Transmission was always a starting point for Glasgow’s previous generation: past committee members have included Turner winner Douglas Gordon, nominee Nathan Coley, Common Guild’s Katrina Brown and exhibited the first iteration of Jim Lambie’s Zoobop. The Transmission members’ show is often the only opportunity for recent graduates and even more established artists to exhibit publicly. Even so, year’s show was slightly sparser than usual, but featured an obligatory Turner nod, with Bursary awardee Jamie Crewe and their painting ‘Miss Head No. 1’

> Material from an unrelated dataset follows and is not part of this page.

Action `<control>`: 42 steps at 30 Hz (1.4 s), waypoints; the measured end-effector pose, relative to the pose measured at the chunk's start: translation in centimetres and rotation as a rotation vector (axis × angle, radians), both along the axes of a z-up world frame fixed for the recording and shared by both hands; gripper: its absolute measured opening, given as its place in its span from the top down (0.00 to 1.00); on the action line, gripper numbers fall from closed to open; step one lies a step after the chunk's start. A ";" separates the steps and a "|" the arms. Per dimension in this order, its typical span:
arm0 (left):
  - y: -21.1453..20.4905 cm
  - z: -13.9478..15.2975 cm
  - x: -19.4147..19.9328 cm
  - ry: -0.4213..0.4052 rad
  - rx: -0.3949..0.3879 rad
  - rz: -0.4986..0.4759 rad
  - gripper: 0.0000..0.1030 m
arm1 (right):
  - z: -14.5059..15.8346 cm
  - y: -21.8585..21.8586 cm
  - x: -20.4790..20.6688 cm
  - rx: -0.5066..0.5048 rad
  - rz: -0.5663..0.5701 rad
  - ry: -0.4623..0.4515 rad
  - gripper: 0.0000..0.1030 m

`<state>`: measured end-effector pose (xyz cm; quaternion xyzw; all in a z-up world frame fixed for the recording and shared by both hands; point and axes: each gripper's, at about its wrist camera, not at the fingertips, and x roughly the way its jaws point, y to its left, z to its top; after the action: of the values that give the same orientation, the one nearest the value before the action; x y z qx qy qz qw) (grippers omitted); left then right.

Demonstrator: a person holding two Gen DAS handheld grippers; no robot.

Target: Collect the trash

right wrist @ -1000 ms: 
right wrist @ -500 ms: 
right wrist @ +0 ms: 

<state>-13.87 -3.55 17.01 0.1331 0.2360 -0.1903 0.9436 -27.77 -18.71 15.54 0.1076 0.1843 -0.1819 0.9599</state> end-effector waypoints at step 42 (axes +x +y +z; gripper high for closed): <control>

Overall, Gridlock was random in an excellent way (full disclosure: I’m a member and showed work.) This years’ highlights included Le Lui’s ‘A Group of Men Around Waterlilies’, with its intriguing sense of headless figures emerging from water, a colourful merging of the figurative with the abstract, Julia Hoogkamer’s sculpture ‘I Want To Bite You Offline’ Alex Anderson’s ‘Candle of Beams’ and Robert McCormack’s ‘What Merits Golden Time?’ a series of white cast sculptures which ‘focus on the figure of the child as a container.’
There was more figurative painting, notably Elisa Pierrsnard’s haunting ‘Nefi’. There was also the by now traditional loop of semi-documentary artist films.
Ultimately, Gridlock was welcome evidence that Glasgow’s emerging artists are still producing formidable, challenging and genuinely playful new work. How many other cities can exhibit work by artists as extraordinary as Glasgow, still defiantly ‘a city full of artists’?